Amsterdam Plans to Move Nuisance Neighbors to Container Housing

By Madeline Schiesser
Impunity Watch Reporter, Europe

AMSTERDAM, Netherlands – Authorities in the Dutch capital city have announced plans to evict and rehouse families who have been a persistent nuisance to their neighbors or  police in container homes in  an isolated part of the city.

The purposed shipping container residences for nuisance offenders would be similar to those used as student housing pictured above. (Photo Courtesy of Daily Mail)

The plan has been defended by authorities as a means to prevent bullying of innocent neighbors and reduce anti-social behavior.  While innocent neighbors are often forced to leave due to trouble, the city council wants to reverse this trend.

Describing the current trend, Mayor Eberhard van der Laan had said “This is the world turned upside down.”

Council member Tahira Limon further explained: “Our plan is to combat bullying.  Usually people are scared to report problems for fear of intimidation.

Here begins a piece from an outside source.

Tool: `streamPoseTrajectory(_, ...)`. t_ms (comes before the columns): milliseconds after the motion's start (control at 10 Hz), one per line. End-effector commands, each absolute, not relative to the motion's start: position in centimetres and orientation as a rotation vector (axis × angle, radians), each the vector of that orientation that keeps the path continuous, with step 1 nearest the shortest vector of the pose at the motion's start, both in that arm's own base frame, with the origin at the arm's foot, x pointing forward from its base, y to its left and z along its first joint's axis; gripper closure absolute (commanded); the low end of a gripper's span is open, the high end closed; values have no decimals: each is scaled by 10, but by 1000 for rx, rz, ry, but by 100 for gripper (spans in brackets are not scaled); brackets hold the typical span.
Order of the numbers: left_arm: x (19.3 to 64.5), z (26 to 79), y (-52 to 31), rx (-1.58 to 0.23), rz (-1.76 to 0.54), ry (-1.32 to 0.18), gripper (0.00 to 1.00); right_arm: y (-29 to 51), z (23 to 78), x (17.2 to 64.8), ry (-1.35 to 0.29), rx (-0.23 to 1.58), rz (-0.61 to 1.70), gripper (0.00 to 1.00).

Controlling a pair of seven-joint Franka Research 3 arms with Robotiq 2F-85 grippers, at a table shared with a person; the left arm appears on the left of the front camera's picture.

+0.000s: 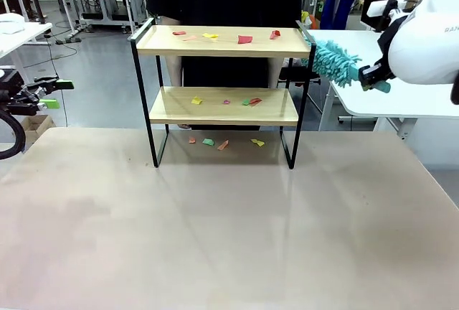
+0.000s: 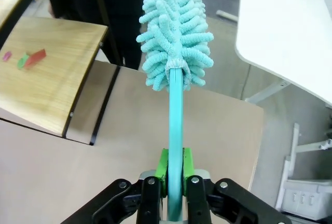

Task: Clean the shelf.
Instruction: Clean the specific section of the Shelf indicated by the human with the Duster.

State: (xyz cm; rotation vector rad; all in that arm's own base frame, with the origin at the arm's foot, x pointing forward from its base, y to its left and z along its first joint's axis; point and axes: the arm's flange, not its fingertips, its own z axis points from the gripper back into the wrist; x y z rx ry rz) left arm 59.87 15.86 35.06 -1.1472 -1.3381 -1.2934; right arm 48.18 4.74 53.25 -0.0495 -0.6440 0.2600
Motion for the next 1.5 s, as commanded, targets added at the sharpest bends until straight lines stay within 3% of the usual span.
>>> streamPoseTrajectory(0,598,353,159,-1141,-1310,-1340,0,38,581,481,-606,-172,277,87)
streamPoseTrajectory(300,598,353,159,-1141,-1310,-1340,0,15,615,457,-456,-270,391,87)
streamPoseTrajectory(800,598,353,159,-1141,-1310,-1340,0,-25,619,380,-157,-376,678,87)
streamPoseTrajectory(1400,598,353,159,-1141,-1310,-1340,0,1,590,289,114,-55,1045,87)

It’s an upside down world and we want to change it so the people who cause the problems are moved.”

Authorities further assert that the council’s rules would only be enforced against offenders in extreme cases, such as if gay people were being harassed or if police witnesses were being intimidated.

However, under the plans which would take effect in January, offenders identified as nuisances, including families, would be rehoused for a period of 6 months or more, in a residence made from an industrial shipping container, away from the public, under 24-hour watch of police and social workers.  There they would have access to only “minimal services.”

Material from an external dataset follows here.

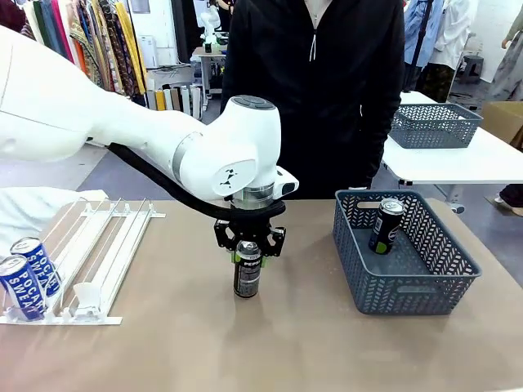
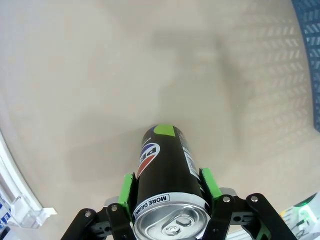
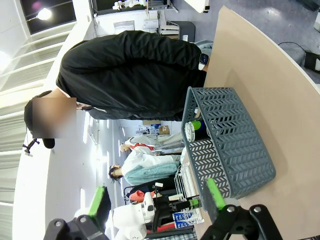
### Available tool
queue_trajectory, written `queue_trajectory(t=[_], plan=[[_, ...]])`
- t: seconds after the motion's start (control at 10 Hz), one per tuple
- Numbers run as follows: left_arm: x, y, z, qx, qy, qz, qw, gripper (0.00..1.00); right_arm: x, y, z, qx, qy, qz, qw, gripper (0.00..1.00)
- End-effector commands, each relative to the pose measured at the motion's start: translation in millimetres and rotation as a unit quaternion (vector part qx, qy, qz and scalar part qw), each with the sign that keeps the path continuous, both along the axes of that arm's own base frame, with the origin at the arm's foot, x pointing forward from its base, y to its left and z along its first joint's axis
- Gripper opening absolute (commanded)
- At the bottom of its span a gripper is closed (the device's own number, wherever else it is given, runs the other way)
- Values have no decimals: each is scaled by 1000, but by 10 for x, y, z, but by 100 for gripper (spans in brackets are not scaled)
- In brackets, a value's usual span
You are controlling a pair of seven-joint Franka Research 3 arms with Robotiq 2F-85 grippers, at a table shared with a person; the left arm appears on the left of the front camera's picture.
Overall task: Retrieve and store the cans from the dispenser.
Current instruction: Pick up the last remaining can from one row of the Automatic Can Dispenser and place it in the middle of the table.
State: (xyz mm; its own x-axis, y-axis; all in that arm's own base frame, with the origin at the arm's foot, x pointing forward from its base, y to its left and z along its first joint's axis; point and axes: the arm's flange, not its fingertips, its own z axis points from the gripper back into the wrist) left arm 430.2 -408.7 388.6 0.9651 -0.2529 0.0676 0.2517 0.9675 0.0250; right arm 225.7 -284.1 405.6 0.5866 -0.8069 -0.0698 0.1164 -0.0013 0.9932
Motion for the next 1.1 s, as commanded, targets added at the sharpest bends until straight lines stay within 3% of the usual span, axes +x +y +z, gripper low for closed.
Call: queue_trajectory(t=[0.0, 0.1, 0.2, 0.3, 0.6, 0.8, 1.0], plan=[[60, 90, 94, -19, 8, 1, 1000, 0, -21, 10, 41, 2, 0, 2, 1000, 100], [72, 103, 98, -23, 12, 2, 1000, 11, -21, 10, 41, 2, 0, 2, 1000, 100], [67, 115, 104, -27, 12, 2, 1000, 69, -21, 10, 41, 2, 0, 2, 1000, 100], [53, 134, 134, -28, 4, 2, 1000, 100, -21, 10, 41, 2, 0, 2, 1000, 100], [-89, 288, 431, -47, -36, 4, 998, 100, -21, 10, 41, 2, 0, 2, 1000, 100], [-384, 764, 1107, -99, -33, -10, 994, 100, -21, 10, 41, 2, 0, 2, 1000, 100], [-689, 1505, 1693, -163, -59, -23, 985, 100, -21, 10, 41, 2, 0, 2, 1000, 100]])
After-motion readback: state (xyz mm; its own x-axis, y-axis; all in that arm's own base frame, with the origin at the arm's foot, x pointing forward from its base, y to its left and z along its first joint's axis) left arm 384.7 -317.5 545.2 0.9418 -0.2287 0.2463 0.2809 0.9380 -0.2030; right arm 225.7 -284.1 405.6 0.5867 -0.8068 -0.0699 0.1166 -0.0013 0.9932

A special hotline and system for reporting complaints to the authorities is also planned.  On average, Amsterdam receives 13,000 such complaints of anti-social behavior every year.

Presently, Amsterdam has special squads in place to identify offenders for compulsory six month behavioral courses.  A special team of city hall officials is now being created to identify offenders who, if their behavior does not improve, will be subject to the rehousing program.  Social housing problem tenants who do not show improvement or refuse to move to the cargo unit residences face eviction and homelessness.

Mayor van der Laan had tabled the 1 million € (£800,000; $1.3 million) plan several past years.  However, some smaller scale, 10 shipping container residences have already been experimentally created for persistent offenders in Amsterdam and elsewhere in the Netherlands.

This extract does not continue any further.